Operational Efficiency: Reduces the need for manual intervention, helping maintain operational continuity and increasing system reliability.
Compliance: Helps meet the availability and fault tolerance requirements of regulatory standards like SOC 2, PCI-DSS, or HIPAA.
Impact:
Pros:
Improved Reliability: Ensures the Redis cluster remains operational, even if the primary node fails.
Reduced Operational Overhead: Eliminates the need for manual intervention during failover events, improving operational efficiency.
Compliance: Meets high availability requirements of various compliance frameworks, such as PCI-DSS and SOC 2.
Cons:
Resource Usage: Enabling automatic failover requires additional resources, such as replica nodes, which could increase costs.
Failover Complexity: The failover process can introduce a small amount of latency as the system switches to a replica, although this impact is typically minimal.
Configuration Complexity: The architecture of Redis clusters with replicas and automatic failover may require careful management of instance types and scaling settings.
Default Value:
By default, automatic failover is disabled for Redis clusters. You need to configure replicas and enable automatic failover during or after the cluster creation process.
Pre-requisite:
AWS IAM Permissions:
elasticache:DescribeCacheClusters
elasticache:ModifyCacheCluster
elasticache:CreateCacheCluster
AWS CLI installed and configured.
Basic understanding of ElastiCache Redis, replica nodes, and failover configurations.
Remediation:
Test Plan:
Using AWS Console:
Sign in to the AWS Management Console.
Navigate to ElastiCache under Services.
Go to Redis clusters and select the cluster you want to inspect.
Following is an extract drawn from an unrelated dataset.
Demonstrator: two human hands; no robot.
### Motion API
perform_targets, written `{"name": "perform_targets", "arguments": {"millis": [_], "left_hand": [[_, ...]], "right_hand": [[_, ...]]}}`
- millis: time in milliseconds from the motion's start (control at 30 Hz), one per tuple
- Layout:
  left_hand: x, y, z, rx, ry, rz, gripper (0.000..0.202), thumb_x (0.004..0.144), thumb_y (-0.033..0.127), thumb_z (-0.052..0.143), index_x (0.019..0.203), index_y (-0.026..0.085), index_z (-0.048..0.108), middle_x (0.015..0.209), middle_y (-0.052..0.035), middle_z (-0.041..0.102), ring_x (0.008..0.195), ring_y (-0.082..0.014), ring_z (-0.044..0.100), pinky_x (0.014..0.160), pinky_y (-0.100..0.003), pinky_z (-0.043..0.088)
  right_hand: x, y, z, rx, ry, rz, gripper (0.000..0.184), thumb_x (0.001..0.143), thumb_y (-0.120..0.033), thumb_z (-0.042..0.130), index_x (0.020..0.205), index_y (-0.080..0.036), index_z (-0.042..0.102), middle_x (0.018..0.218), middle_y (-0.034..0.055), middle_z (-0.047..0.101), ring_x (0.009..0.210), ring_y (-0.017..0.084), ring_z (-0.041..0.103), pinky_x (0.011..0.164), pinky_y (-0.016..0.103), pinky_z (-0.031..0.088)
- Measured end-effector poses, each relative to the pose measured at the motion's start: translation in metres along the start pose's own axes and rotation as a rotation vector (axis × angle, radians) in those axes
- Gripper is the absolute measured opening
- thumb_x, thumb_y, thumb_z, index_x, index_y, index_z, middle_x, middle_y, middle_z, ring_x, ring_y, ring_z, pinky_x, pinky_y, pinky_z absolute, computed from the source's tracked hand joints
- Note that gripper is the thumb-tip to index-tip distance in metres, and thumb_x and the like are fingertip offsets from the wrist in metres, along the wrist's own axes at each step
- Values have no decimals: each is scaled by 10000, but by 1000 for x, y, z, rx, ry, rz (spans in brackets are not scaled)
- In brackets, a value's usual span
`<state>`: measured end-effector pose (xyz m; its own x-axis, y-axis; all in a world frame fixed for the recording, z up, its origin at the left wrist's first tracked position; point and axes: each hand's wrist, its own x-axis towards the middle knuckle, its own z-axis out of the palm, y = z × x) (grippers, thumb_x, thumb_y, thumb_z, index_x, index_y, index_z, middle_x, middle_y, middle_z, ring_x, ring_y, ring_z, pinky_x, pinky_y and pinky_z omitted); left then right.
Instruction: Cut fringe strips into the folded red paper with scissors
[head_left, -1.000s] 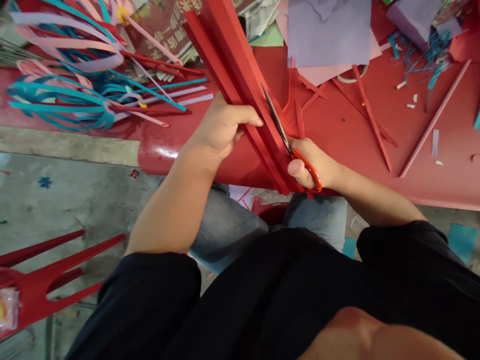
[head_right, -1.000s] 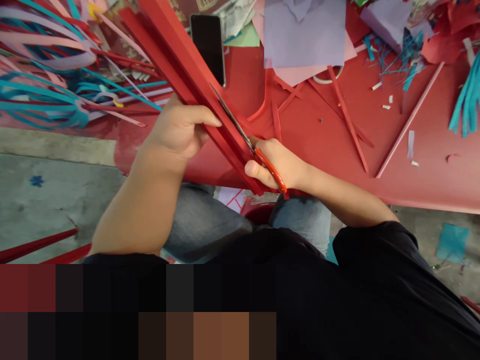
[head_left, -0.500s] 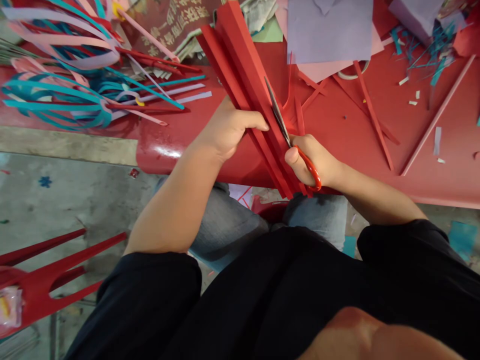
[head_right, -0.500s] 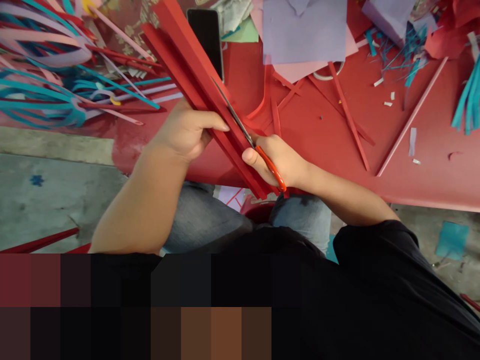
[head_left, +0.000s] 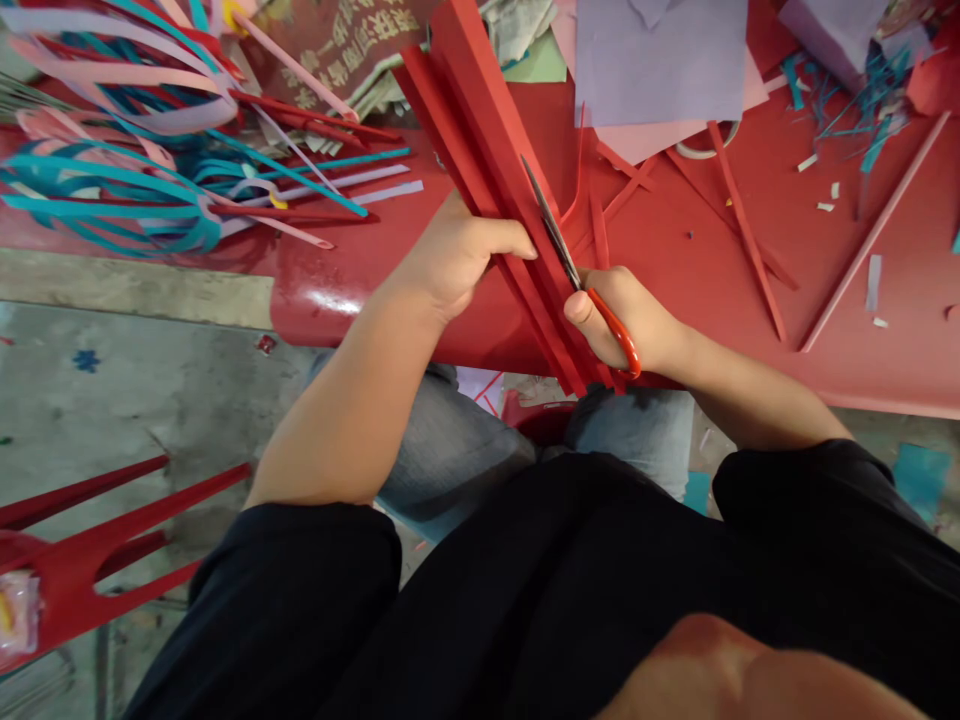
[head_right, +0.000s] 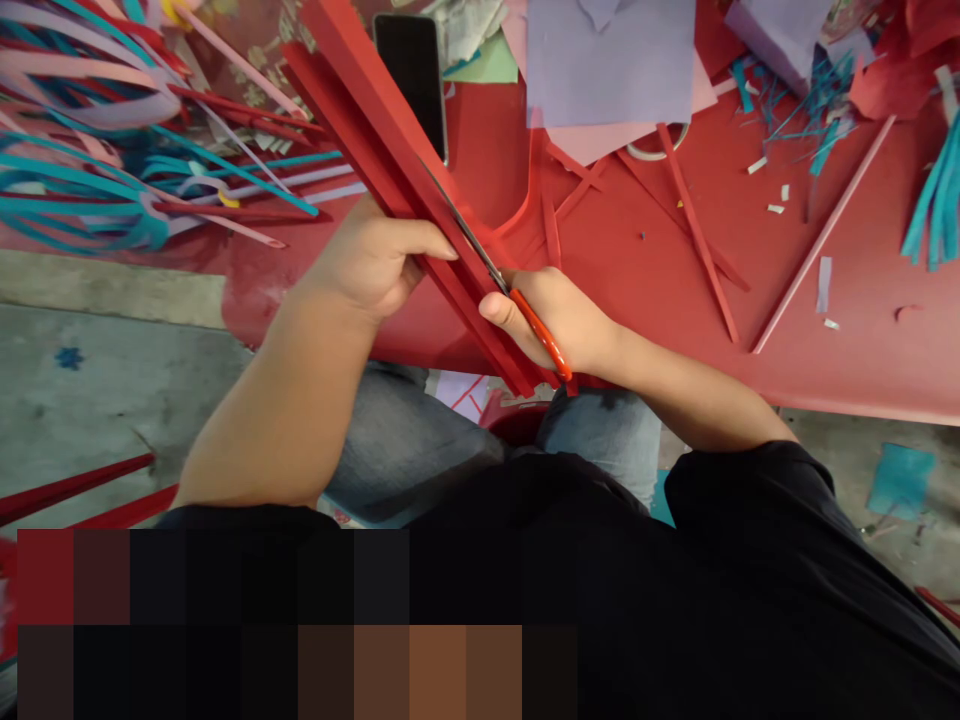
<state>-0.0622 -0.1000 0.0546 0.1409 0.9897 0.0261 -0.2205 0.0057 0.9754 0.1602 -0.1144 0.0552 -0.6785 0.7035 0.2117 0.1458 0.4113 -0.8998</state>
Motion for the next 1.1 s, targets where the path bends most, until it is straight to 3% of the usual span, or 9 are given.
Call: {"name": "perform_targets", "arguments": {"millis": [300, 567, 833, 1100], "left_hand": [[-2, 11, 2, 24, 32, -77, 185, 696, 129, 740, 820, 255, 796, 798, -8, 744, 872, -269, 753, 881, -420, 632], [0, 5, 2, -21, 18, -52, 175, 730, 146, 696, 805, 270, 795, 759, 39, 744, 748, -204, 689, 832, -421, 609], [-2, 13, 3, 37, -42, -93, 204, 707, 137, 747, 826, 293, 805, 886, 57, 808, 879, -233, 698, 937, -457, 580], [-7, 13, 10, 99, -92, -198, 167, 713, 181, 805, 833, 297, 816, 797, 37, 787, 987, -290, 747, 951, -445, 591]], "right_hand": [[0, 0, 0, -1, 12, 5, 674, 1022, -821, 552, 734, -244, 359, 580, -76, 307, 505, 76, 263, 476, 295, 213], [-1, -3, 1, -5, 26, 10, 656, 1066, -789, 500, 731, -244, 357, 580, -71, 310, 501, 73, 265, 466, 281, 221], [3, 0, -2, -18, -46, -73, 751, 1015, -929, 325, 854, -206, 454, 756, -9, 464, 608, 98, 384, 543, 286, 345], [3, -1, -3, -3, -10, -86, 748, 1026, -915, 336, 893, -196, 493, 710, -40, 372, 599, 99, 328, 535, 294, 303]]}}
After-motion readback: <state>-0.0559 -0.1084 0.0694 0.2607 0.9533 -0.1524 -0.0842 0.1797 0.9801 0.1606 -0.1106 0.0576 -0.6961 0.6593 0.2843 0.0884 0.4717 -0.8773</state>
Under Cluster Settings, check the Automatic Failover setting:
Ensure that Automatic Failover is enabled. The cluster should have at least one replica node for failover to work.
If Automatic Failover is disabled, enable it and apply the changes.
Using AWS CLI:
To describe the Redis cache cluster and check if automatic failover is enabled, run:
aws elasticache describe-cache-clusters --query 'CacheClusters[*].{CacheClusterId:CacheClusterId,AutomaticFailover:AutomaticFailover}'The output should show AutomaticFailover as enabled for clusters with automatic failover enabled: Example output:
[
{
"CacheClusterId": "my-redis-cluster",
"AutomaticFailover": "enabled"
}
]If AutomaticFailover is disabled, you will need to update the cluster settings.
Implementation Steps:
Using AWS Console:
Sign in to the AWS Management Console.
Navigate to ElastiCache.
In the ElastiCache Dashboard, go to Redis clusters and select the desired cluster.
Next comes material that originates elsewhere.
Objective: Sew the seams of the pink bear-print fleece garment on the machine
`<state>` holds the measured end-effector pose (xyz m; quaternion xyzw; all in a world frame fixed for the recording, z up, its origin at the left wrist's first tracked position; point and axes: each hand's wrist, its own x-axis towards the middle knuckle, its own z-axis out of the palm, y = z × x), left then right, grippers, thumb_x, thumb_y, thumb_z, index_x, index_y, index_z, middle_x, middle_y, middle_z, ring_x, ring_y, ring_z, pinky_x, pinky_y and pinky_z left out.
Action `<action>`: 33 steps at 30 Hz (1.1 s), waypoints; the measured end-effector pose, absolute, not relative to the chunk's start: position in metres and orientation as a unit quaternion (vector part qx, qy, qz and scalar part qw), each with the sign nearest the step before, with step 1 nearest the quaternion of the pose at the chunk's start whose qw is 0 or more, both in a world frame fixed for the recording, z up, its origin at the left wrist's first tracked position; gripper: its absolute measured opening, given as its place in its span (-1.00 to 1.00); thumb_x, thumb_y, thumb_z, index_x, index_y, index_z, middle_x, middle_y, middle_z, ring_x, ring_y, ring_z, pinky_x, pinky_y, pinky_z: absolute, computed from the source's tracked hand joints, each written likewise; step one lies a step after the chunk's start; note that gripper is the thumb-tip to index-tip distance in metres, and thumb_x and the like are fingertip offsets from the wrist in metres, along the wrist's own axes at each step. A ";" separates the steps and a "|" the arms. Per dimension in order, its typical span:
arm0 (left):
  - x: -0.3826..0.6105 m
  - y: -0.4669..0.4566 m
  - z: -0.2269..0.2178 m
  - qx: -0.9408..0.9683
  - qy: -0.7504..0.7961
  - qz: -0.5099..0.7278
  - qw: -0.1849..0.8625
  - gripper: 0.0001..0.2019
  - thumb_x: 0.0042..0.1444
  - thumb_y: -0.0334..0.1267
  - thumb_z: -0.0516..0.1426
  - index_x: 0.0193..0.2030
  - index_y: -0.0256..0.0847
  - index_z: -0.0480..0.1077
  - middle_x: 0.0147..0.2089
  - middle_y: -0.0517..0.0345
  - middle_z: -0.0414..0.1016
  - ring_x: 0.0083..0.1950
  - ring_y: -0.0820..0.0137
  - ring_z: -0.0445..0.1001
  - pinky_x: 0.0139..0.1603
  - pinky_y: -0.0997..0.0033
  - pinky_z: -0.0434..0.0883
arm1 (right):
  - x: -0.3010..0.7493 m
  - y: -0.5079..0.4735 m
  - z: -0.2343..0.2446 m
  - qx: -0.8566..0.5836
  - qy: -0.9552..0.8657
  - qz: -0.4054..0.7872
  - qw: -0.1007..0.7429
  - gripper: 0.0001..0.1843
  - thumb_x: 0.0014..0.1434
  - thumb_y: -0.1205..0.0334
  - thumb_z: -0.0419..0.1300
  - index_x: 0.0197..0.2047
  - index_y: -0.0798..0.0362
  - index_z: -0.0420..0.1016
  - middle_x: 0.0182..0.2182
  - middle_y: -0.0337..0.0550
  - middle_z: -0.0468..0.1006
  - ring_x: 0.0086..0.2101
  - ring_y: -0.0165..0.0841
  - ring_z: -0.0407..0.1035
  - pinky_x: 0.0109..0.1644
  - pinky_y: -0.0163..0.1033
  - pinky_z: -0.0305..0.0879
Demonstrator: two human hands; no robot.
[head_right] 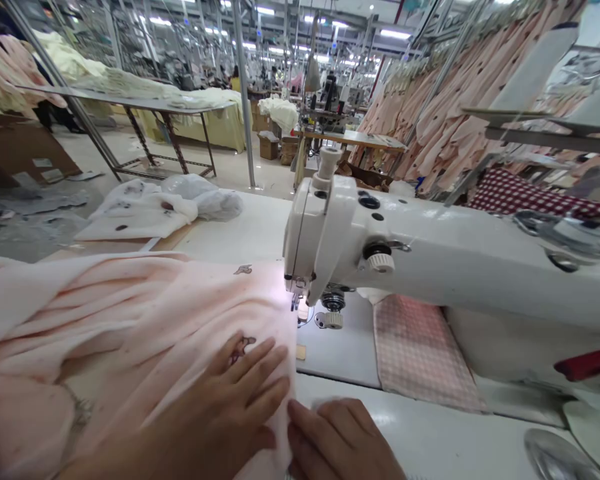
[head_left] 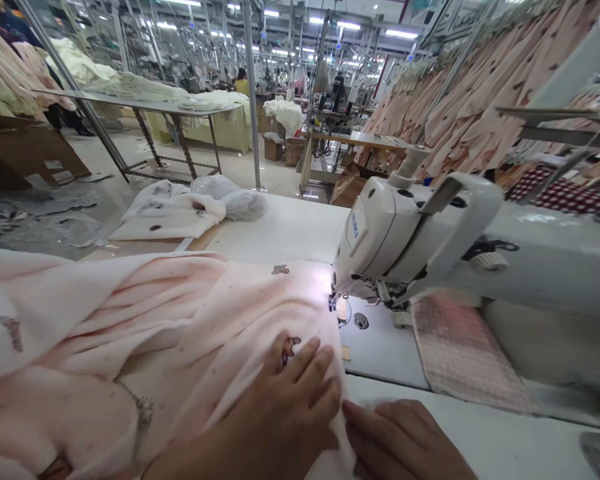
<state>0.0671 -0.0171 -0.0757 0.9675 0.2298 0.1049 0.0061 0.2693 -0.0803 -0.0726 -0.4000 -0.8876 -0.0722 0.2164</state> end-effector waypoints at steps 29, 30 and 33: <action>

Under the Cluster Settings section, locate Automatic Failover and ensure that it is enabled.
If Automatic Failover is not enabled, click on Modify and enable Automatic Failover.
Ensure that replica nodes are configured and associated with the cluster to allow failover.
Save the changes to enable automatic failover.
Using AWS CLI:
To enable automatic failover for an existing Redis cluster, run the following command:
aws elasticache modify-cache-cluster \ --cache-cluster-id <cluster-id> \ --automatic-failover-enabled true \ --apply-immediately
To verify that automatic failover is enabled, run:
aws elasticache describe-cache-clusters --query 'CacheClusters[*].{CacheClusterId:CacheClusterId,AutomaticFailover:AutomaticFailover}'Ensure the AutomaticFailover field is set to enabled.
Backout Plan:
If enabling automatic failover causes issues, such as performance degradation or unexpected behavior:
Identify the affected ElastiCache cluster.
Disable automatic failover by running:
aws elasticache modify-cache-cluster \ --cache-cluster-id <cluster-id> \ --automatic-failover-enabled false \ --apply-immediately
Verify that automatic failover is now disabled and that the cluster is functioning as expected.
Note :
Replica Nodes: Ensure that the Redis cluster has replica nodes set up for failover to function. Without replicas, automatic failover will not be possible.
Performance Considerations: Monitor the cluster’s performance after enabling failover to ensure that the failover process does not impact application performance. Use CloudWatch metrics to monitor replication lag and other relevant parameters.